Im Zuge der Errichtung eines neuen Wohnkomplexes auf dem Gelände des früheren Biergartens wurden die Wurzeln der Bäume offenbar so massiv geschädigt, dass das Umweltamt einer Fällung der geschützten Bäume zustimmte, welches wiederum in der Bevölkerung einen Sturm der Entrüstung auslöste.

 

Laut Augsburgs Umweltreferenten: „ ... wurden im Vorfeld die Planungen darauf abgestimmt, die Bäume zu erhalten und in die nachfolgende Außengestaltung des Neubaus zu integrieren. Im Rahmen des Genehmigungsverfahrens wurde seitens der Unteren Naturschutzbehörde sowohl eine artenschutzrechtliche Prüfung als auch ein Baustelleneinrichtungsplan mit den notwendigen Baumschutzmaßnahmen gemäß DIN 18920 eingefordert.“


Indes, eine Leitungsverlegung und die Errichtung eines Sickerschachtes durch die Augsburger Stadtwerke gingen offenbar einher mit extremen Wurzelabgrabungen, welche eine erneute Prüfung des Baumerhalts erforderte. Der Umweltreferent: „Die beiden Baumaßnahmen waren nicht vereinbar mit den Schutzvorschriften für den Baumerhalt nach DIN 18920 und waren auch nicht mit der Unteren Naturschutzbehörde abgestimmt.“


Die Stadtwerke wiesen diesen Vorwurf umgehend zurück. Bestätigten aber, dass bei Leitungsverlegungen kleinere Wurzeln eines Baumes durchtrennt worden sind, dies sei von der beauftragten Baufirma „so nicht in Ordnung gewesen“. Es habe sich jedoch nicht um einen großen Schaden gehandelt. Und keinesfalls seien alle drei Bäume betroffen gewesen.

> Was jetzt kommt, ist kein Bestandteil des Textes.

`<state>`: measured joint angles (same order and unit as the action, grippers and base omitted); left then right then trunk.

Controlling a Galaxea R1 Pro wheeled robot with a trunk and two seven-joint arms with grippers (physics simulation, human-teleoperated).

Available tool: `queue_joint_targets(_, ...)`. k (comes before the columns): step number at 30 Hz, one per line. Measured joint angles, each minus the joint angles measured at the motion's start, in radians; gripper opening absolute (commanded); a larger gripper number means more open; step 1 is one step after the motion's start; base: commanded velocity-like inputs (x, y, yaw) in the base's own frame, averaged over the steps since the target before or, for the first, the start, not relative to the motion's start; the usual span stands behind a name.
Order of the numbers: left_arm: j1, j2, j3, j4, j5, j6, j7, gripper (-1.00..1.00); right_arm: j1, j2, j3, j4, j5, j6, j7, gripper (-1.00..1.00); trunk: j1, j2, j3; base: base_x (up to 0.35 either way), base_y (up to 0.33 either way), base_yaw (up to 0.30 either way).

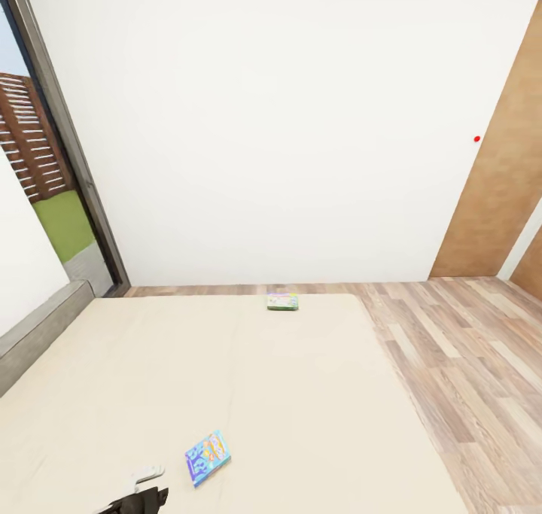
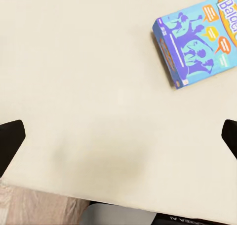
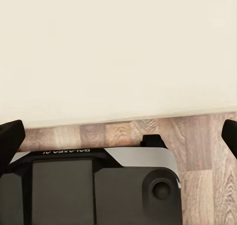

Da mehrere Firmen an der Baumaßnahme beteiligt waren, wird die Suche nach dem „wahren Schuldigen“ wohl ein Weilchen dauern. Für den Umweltreferent steht fest, dass unsachgemäße Grabungen für den neuen Hausanschluss eine Ursache der Misere waren. Hierzu beruft er sich auf ein Gutachten durch ein Sachverständigenbüro, das im Auftrag des Bauträgers erstellt wurde.
Das Gutachten kommt zu dem Schluss: „ ... dass ein Baumerhalt in der bestehenden Ausprägung nicht mehr möglich ist. Alle Bäume können nur als Torso mit stark verkürzter Lebenserwartung verkehrssicher erhalten werden, erfüllen dann aber ihre optische Funktion nicht mehr.“


Als Ersatz für die 3 gefällten Bäume wurde eine Ersatzpflanzung von insgesamt 8 Bäumen (4 rotblühende Kastanien, 3 Säulenhainbuchen und 1 Zierkirsche) festgesetzt, die das verloren gegangene Erscheinungsbild der Altbäume aber auf viele Jahre hinaus nicht ersetzen kann.

(Quelle: Augsburger Allgemeine / goeggingen-online)


Das Astloch des Monats Mai 2016 an die Augsburger Wurzelabgraber,
denen offenbar ein fachgerechter Baumschutz auf Baustellen unbekannt ist.